18 settembre 2008: Sacconi comincia la giornata con un sano ultimatum: il futuro è appeso a un filo ed è tutta colpa di piloti e CGIL. Cgil, Anpac, Unione Piloti, Anpav, Avia e Sdl fanno una controproposta per andare incontro alla CAI. Federmanager e Aerquadri (altre corporazioni, come se non fossimo già pieni di sindacati, caste e confindustrie varie) protestano perché non sono stati convocati. L’Italia dei Valori chiede al governo di smetterla con i continui ricatti. I ministri Sacconi e Rotondi rispondono che non ci sono alternative, mentre Scajola, preoccupato per la minitratta Alitalia che lo trasporta dal giardino di casa sua a Roma tutte le mattine, cerca di gettare benzina sul fuoco: ce la faremo. I sei sindacati di cui sopra inviano la lettera alla CAI (sono le 12:30) per richiedere un incontro. Sacconi, noncurante della buona volontà dei sindacati che vogliono continuare a trattare, si appella a loro perché firmino. La CGIL, allora si fa due conti: ma tutti sti ultimatum a che cacchio servono se l’offerta della CAI scade il 30 settembre? Di cosa ha paura la CAI? Tutti i debiti che si accumulano fino al 30 settembre verranno pagati dagli italiani, è un punto cardine del piano Berlusconi. Proprio Berlusconi dice di andare avanti senza CGIL. Intanto la lettera alla CAI arriva. Fantozzi ricomincia a fare pressioni e manda in cassa integrazione dei lavoratori. Si viene a sapere cosa vogliono le sei sigle sindacali: trovare un accordo con CAI, perché, soprattutto per i piloti, i contratti sono troppo sommari e vogliono dire tutto e non vogliono dire niente. I sindacati, intanto, ribadiscono che sono disposti a tagli di stipendi pur di salvare Alitalia se la CAI respinge la proposta di trattare. Berlusconi è ottimista. Epifani chiede a Colaninno di continuare a trattare. Berlusconi attacca Epifani, CGIL e sinistra. La CAI ritira l’offerta. Berlusconi attacca Epifani, CGIL e sinistra. Matteoli è stupefatto per l’atteggiamento dei piloti che chiedevano di trattare (non è stupefatto dal proprio, invece, perché lanciare ultimatum e allarmismi falsi è una cosa positiva per una trattativa delicata). Berlusconi attacca Epifani, CGIL e sinistra. Epifani chiarisce che la CGIL ha detto alla CAI che era disposta a firmare la parte di propria responsabilità, e che il problema riguardava il contratto dei piloti, su cui la CAI è sempre stata irremovibile. Berlusconi attacca Epifani, CGIL e sinistra.
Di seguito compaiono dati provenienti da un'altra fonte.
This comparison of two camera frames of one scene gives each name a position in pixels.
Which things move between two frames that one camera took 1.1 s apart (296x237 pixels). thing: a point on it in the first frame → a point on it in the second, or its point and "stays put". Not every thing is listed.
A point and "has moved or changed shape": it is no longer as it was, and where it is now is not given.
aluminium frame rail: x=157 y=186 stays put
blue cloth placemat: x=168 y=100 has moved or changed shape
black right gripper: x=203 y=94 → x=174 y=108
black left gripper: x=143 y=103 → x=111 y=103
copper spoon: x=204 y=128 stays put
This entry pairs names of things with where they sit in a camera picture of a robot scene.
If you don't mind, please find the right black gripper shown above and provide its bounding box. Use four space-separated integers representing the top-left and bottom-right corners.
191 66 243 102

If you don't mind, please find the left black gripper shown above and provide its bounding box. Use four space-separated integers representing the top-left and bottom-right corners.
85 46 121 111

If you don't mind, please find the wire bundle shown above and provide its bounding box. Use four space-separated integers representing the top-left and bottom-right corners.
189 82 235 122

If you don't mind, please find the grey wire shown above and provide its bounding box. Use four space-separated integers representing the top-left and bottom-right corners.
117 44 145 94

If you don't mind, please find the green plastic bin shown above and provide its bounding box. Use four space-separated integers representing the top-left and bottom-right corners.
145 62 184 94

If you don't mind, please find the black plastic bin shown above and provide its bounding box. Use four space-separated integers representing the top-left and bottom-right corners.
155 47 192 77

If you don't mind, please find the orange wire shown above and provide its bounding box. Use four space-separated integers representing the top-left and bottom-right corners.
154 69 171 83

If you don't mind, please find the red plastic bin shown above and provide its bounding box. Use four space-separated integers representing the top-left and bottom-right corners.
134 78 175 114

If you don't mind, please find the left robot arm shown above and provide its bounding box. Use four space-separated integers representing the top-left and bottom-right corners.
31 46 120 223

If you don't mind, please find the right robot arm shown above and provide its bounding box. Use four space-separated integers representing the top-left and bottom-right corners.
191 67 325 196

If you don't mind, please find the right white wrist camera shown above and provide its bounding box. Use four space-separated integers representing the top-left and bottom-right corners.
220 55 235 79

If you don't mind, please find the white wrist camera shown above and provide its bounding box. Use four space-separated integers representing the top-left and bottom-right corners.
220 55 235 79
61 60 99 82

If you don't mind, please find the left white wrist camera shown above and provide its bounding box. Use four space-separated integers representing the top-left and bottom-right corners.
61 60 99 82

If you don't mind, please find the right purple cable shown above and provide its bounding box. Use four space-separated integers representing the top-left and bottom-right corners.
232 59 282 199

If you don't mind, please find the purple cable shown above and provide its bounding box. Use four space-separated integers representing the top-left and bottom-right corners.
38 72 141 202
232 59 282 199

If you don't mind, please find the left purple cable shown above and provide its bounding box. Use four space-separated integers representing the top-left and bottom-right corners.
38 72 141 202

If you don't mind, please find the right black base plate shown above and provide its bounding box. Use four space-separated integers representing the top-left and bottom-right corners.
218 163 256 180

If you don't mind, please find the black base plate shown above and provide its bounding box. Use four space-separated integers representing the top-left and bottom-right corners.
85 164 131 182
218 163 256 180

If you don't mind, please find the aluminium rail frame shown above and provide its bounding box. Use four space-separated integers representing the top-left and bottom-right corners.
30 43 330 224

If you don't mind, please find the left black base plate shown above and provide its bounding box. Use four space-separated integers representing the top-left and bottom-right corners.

Avete notato che la CAI si fa avanti, non tratta e poi si ritira? Avete notato quante volte sono stati lanciati ultimatum e allarmismi? Che Sacconi e Fantozzi ogni due giorni dicevano “o si firma fra due giorni o falliamo”? Che il Governo non esitava ad attaccare i sindacati, invece di essere superpartes (si guardi Napoleone Brunetta)? Avete notato che i piloti erano favorevoli a un aumento di produttività a parità di stipendio, purché si decidesse una volta per tutte di NON fare concorrenza alle low cost, battaglia persa in partenza e che ha portato Alitalia alla situazione in cui è ora? Avete notato la disponibilità di TUTTI i sindacati a trattare, pur contro l’irremovibilità della CAI (che avrebbe dovuto trattare, se fossimo in un Paese normale funzionerebbe così) e gli ultimatum del Governo (che avrebbe dovuto mediare, se fossimo in un Paese normale funzionerebbe così)?

Fatevi due conti, e vediamo di chi è la colpa maggiore.

UPDATE (19:00, 21 settembre 2008): segnalo questo articolo uscito poco fa su la Repubblica. In sostanza afferma che il Governo ha praticamente lasciato perdere le sigle dei sindacati autonomi (come l’ANPAC), e pretendeva di andare avanti senza più della metà dei piloti. E, meraviglia delle meraviglie, la CGIL conta fra i propri iscritti, solo 50 piloti su oltre 2 500.